** WHAT YOU WILL DO **
Type out the whole listing again exactly, pictures omitted.

** SUPPLIED DATA **
####################

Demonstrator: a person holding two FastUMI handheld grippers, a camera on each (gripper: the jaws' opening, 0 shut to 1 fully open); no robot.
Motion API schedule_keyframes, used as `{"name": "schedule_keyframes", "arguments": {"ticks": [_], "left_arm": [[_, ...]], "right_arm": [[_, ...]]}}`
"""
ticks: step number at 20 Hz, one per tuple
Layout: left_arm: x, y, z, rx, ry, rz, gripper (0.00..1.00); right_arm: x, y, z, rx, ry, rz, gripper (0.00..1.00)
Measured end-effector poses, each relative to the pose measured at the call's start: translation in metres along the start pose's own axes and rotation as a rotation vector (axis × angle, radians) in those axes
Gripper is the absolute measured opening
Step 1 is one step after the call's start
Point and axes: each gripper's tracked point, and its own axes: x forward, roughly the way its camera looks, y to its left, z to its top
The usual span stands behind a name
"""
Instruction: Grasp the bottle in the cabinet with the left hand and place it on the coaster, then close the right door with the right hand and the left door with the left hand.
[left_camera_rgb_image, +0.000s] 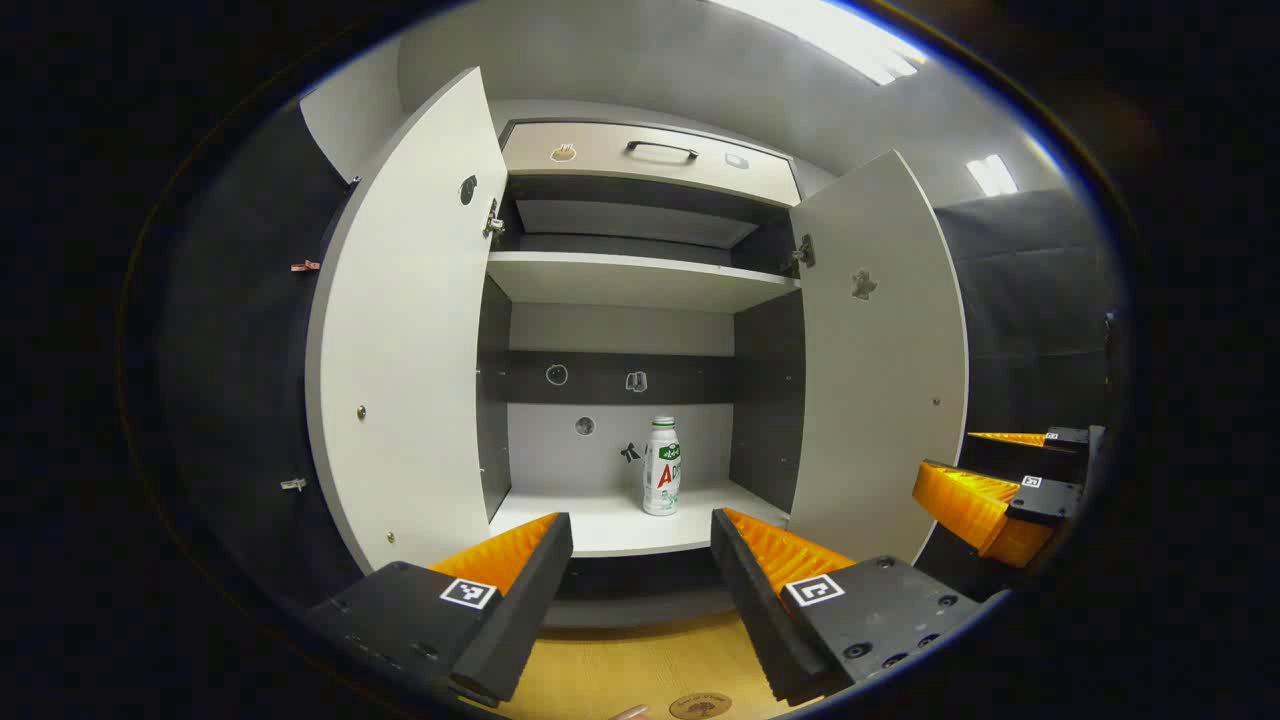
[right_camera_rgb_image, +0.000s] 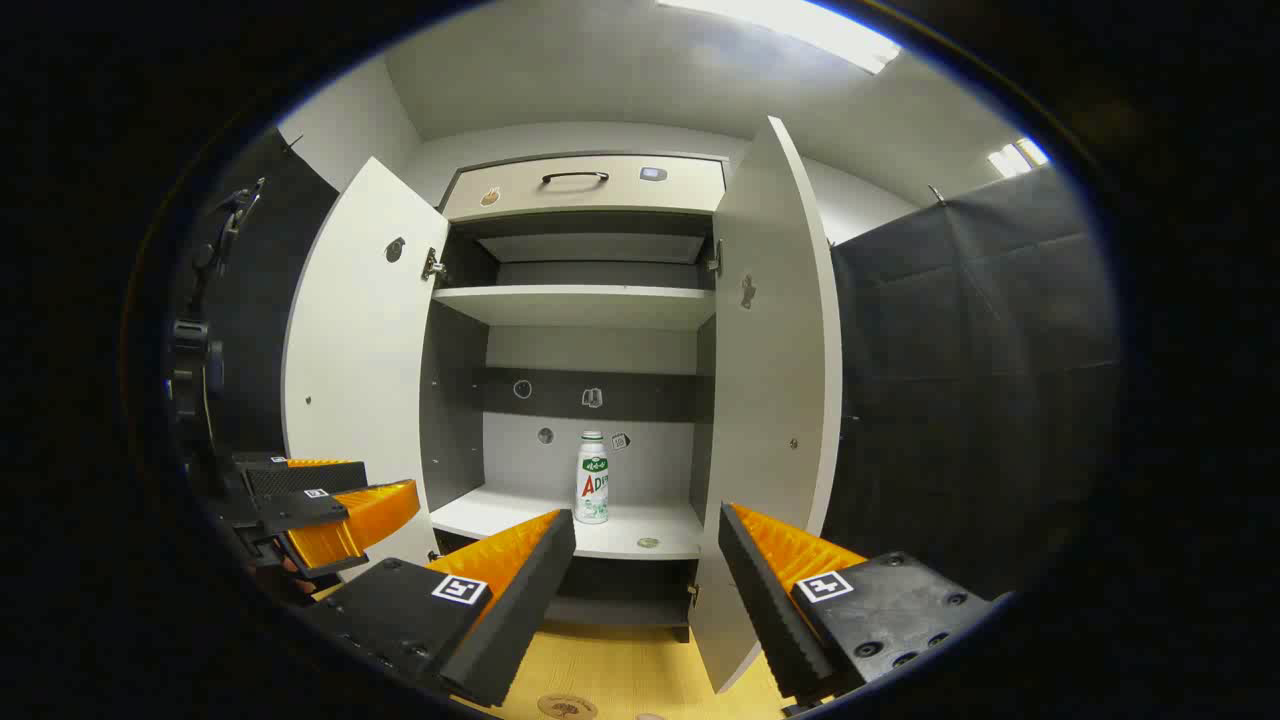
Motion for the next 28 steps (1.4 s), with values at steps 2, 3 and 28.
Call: {"name": "schedule_keyframes", "arguments": {"ticks": [2,3,28], "left_arm": [[-0.002,0.002,0.000,0.011,-0.003,0.004,0.89],[-0.003,0.003,-0.001,0.011,-0.003,0.006,0.89],[0.054,-0.003,-0.006,0.008,0.002,-0.073,0.90]], "right_arm": [[0.000,0.003,-0.001,-0.002,0.004,0.002,0.96],[-0.001,0.005,-0.001,-0.002,0.003,0.007,0.96],[0.012,-0.001,-0.005,-0.021,0.005,-0.036,0.96]]}}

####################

** REPLY TO THE TASK **
Demonstrator: a person holding two FastUMI handheld grippers, a camera on each (gripper: the jaws' opening, 0 shut to 1 fully open); no robot.
Motion API schedule_keyframes, used as `{"name": "schedule_keyframes", "arguments": {"ticks": [_], "left_arm": [[_, ...]], "right_arm": [[_, ...]]}}`
"""
ticks: step number at 20 Hz, one per tuple
Layout: left_arm: x, y, z, rx, ry, rz, gripper (0.00..1.00); right_arm: x, y, z, rx, ry, rz, gripper (0.00..1.00)
Measured end-effector poses, each relative to the pose measured at the call's start: translation in metres along the start pose's own axes and rotation as a rotation vector (axis × angle, radians) in those axes
Gripper is the absolute measured opening
Step 1 is one step after the call's start
Point and axes: each gripper's tracked point, and its own axes: x forward, roughly the way its camera looks, y to its left, z to its top
The usual span stands behind a name
"""
Instruction: Grasp the bottle in the cabinet with the left hand and place it on the coaster, then close the right door with the right hand and the left door with the left hand.
[left_camera_rgb_image, +0.000s] 
[right_camera_rgb_image, +0.000s] 
Motion for the next 28 steps (1.4 s), with values at steps 2, 3 and 28.
Call: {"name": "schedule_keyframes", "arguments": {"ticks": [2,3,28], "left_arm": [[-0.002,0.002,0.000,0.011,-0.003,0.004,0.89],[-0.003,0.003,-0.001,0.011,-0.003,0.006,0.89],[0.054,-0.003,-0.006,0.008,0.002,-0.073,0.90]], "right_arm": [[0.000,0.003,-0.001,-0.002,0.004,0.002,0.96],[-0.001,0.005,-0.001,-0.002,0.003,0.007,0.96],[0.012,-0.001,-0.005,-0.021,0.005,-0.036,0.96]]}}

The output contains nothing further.